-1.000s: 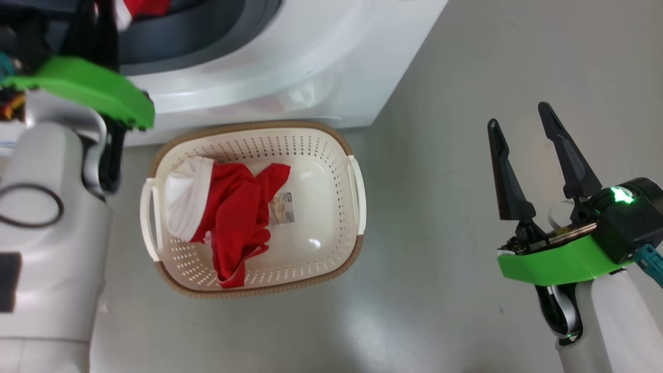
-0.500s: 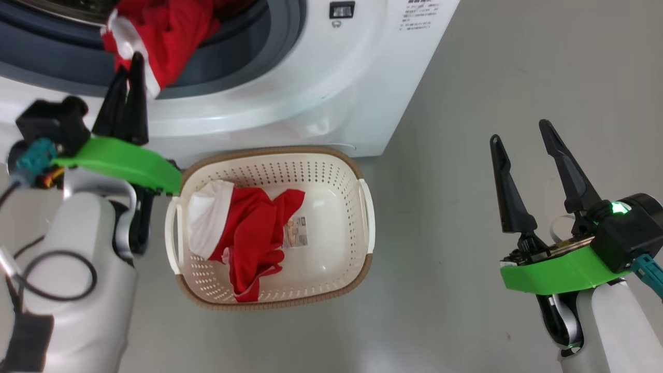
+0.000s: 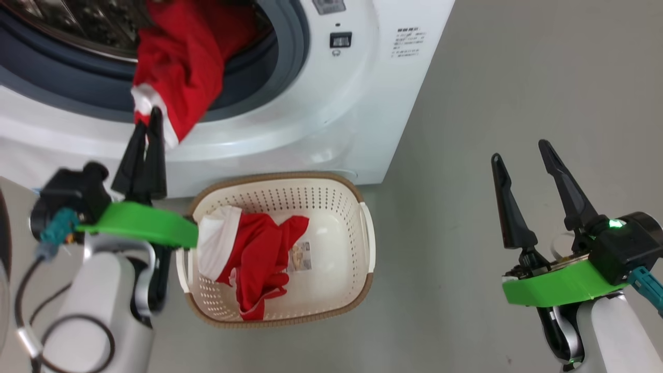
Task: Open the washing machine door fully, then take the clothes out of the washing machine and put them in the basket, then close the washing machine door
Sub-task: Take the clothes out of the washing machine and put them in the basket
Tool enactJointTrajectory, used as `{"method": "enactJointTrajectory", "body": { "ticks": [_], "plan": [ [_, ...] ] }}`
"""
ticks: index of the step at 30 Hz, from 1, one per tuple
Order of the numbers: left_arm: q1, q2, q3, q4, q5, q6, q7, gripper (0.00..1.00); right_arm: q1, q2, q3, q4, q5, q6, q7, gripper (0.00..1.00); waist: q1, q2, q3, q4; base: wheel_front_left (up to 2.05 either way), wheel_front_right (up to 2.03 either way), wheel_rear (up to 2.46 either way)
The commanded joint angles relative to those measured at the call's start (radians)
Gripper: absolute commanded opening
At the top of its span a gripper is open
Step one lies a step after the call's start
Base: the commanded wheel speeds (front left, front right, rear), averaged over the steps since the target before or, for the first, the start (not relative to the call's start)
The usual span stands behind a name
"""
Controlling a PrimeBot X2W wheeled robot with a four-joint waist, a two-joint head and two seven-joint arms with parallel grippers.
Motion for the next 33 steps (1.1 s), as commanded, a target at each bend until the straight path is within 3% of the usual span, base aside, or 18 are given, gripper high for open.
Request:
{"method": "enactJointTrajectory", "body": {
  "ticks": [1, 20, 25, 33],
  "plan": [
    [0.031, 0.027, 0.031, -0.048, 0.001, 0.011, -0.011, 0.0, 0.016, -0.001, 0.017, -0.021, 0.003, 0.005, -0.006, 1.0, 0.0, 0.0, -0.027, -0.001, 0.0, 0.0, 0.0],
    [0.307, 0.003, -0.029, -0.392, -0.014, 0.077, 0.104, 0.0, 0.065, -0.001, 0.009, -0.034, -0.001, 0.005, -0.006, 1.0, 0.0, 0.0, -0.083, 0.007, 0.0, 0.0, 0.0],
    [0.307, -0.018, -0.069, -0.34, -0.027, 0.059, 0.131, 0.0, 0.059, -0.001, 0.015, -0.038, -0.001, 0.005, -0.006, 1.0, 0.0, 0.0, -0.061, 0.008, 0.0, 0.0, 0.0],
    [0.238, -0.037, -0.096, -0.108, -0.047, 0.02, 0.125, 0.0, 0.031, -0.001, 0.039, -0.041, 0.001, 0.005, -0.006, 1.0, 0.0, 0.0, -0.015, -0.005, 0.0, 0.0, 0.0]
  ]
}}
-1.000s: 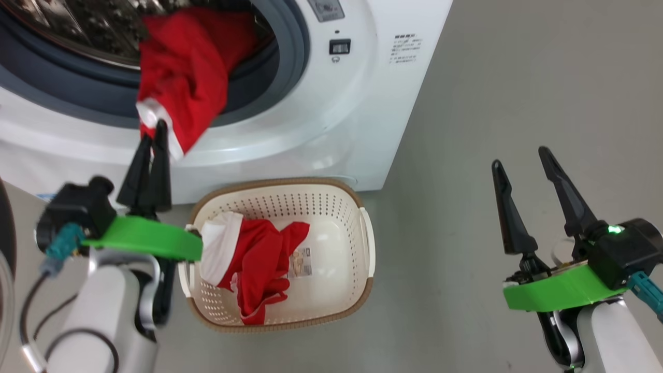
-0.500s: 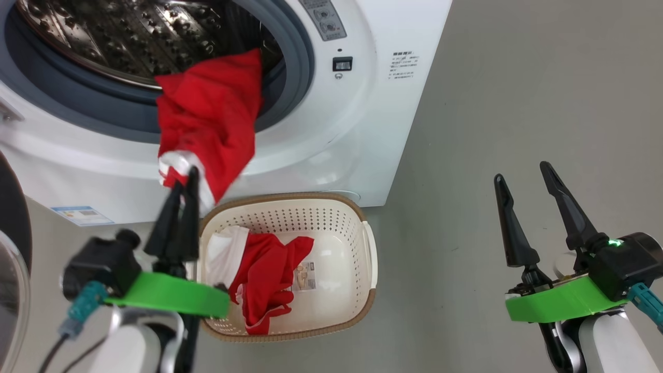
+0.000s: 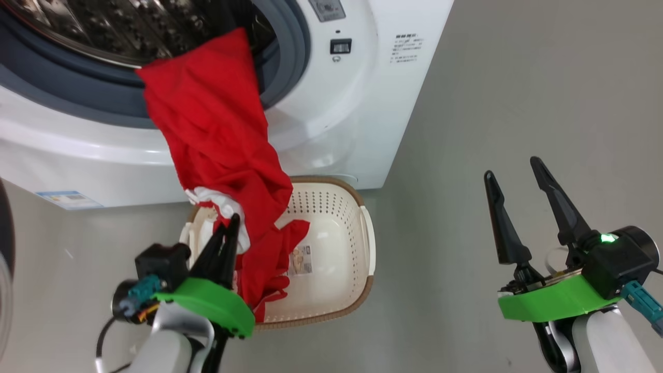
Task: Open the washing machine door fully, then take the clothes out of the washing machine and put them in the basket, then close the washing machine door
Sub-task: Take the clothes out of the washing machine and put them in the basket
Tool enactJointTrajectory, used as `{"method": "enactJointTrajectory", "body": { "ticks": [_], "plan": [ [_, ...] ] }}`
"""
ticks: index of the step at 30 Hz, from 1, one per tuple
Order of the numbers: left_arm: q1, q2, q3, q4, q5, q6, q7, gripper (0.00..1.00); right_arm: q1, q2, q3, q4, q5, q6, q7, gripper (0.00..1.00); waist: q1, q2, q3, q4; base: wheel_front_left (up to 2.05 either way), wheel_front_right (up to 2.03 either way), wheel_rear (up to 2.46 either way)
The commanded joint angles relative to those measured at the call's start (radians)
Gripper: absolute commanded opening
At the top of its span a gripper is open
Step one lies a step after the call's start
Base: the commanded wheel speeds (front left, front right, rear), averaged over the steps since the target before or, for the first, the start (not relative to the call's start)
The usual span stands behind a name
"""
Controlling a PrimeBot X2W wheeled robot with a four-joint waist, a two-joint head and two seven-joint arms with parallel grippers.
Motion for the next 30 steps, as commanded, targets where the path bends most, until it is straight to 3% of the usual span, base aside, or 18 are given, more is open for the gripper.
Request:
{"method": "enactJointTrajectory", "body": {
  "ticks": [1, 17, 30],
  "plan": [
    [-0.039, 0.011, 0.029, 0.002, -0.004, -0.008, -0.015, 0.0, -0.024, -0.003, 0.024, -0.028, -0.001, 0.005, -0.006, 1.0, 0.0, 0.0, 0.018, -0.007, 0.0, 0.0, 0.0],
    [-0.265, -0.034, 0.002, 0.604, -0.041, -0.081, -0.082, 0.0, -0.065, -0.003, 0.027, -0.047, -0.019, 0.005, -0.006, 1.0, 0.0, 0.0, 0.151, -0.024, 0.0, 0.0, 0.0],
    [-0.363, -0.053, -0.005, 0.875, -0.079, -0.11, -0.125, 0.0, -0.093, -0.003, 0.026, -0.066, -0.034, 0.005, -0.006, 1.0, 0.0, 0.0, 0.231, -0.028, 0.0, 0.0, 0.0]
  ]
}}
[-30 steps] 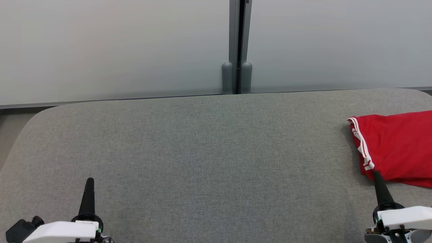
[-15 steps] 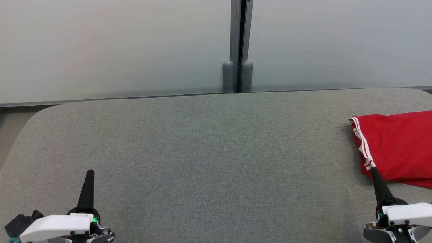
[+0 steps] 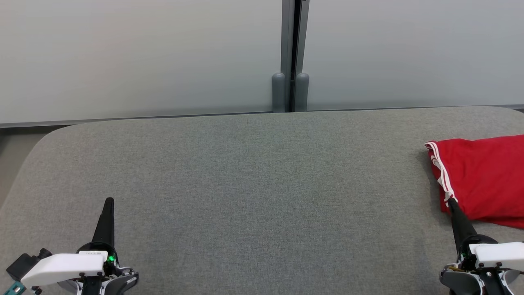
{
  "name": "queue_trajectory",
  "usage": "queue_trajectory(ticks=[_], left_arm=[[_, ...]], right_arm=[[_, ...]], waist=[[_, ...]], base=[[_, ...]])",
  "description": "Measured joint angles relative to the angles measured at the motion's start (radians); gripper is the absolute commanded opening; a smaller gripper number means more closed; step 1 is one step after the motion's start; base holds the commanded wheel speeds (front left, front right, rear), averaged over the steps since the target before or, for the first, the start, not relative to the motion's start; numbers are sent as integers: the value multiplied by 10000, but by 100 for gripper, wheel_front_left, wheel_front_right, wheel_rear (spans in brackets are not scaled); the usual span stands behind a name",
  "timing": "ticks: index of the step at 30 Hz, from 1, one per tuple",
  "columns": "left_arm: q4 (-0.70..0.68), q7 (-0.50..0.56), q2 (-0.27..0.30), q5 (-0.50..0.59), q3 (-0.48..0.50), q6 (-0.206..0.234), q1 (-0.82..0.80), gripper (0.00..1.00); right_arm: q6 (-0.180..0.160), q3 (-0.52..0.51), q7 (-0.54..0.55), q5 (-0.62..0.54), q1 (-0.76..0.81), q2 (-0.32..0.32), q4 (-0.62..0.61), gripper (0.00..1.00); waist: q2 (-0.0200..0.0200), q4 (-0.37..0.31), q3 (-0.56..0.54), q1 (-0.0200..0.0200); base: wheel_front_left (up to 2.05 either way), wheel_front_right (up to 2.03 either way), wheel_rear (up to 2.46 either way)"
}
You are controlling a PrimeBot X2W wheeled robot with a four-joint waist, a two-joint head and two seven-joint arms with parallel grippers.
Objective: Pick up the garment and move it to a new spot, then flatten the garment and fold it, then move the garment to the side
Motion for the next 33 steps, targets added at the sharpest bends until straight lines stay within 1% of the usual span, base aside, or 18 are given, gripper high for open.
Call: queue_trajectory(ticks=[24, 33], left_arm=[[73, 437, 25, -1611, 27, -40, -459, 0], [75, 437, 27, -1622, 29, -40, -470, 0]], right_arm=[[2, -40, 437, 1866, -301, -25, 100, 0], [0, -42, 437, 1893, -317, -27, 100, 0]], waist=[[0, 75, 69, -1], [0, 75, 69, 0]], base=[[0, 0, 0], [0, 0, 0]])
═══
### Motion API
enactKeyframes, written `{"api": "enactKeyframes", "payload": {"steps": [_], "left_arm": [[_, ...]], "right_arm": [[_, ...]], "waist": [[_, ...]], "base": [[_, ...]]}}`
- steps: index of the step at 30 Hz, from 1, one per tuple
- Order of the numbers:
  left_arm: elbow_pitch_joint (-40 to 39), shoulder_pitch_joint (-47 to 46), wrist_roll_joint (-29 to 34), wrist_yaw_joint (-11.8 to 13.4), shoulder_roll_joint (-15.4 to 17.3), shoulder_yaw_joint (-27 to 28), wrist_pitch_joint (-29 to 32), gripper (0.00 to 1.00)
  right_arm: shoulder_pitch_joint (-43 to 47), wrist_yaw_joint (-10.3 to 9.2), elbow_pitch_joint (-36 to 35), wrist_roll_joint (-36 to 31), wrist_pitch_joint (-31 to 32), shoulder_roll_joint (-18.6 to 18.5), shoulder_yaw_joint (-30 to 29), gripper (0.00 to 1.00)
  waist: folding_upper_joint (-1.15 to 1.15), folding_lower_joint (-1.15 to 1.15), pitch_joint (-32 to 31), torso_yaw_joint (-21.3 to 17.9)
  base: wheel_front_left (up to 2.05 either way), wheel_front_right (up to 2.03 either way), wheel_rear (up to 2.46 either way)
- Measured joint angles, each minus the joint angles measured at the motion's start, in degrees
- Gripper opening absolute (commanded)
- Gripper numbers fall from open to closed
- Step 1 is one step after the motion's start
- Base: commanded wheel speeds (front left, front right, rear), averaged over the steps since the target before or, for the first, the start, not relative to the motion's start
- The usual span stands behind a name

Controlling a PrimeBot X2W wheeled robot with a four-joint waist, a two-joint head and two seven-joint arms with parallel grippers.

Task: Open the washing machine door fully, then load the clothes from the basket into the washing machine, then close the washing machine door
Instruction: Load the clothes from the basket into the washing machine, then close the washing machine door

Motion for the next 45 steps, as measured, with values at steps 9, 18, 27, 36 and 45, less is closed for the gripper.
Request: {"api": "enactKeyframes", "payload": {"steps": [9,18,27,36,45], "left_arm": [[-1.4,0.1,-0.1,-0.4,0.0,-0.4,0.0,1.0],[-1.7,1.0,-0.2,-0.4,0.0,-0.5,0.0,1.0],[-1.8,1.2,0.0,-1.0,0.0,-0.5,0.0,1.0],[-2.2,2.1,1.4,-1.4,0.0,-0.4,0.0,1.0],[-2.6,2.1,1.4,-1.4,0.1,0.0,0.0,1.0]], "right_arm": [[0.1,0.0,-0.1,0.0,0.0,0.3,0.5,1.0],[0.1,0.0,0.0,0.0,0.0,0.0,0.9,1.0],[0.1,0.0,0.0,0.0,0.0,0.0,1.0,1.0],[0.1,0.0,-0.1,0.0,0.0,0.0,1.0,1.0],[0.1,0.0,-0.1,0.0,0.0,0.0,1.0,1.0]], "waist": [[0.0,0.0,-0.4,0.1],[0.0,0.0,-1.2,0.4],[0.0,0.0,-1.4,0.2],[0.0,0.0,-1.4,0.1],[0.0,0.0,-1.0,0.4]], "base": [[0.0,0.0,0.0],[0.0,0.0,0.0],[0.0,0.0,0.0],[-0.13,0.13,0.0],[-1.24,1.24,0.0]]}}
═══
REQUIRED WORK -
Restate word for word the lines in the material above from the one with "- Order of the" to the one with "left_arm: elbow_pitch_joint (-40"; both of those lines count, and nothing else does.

ANSWER SPACE -
- Order of the numbers:
  left_arm: elbow_pitch_joint (-40 to 39), shoulder_pitch_joint (-47 to 46), wrist_roll_joint (-29 to 34), wrist_yaw_joint (-11.8 to 13.4), shoulder_roll_joint (-15.4 to 17.3), shoulder_yaw_joint (-27 to 28), wrist_pitch_joint (-29 to 32), gripper (0.00 to 1.00)

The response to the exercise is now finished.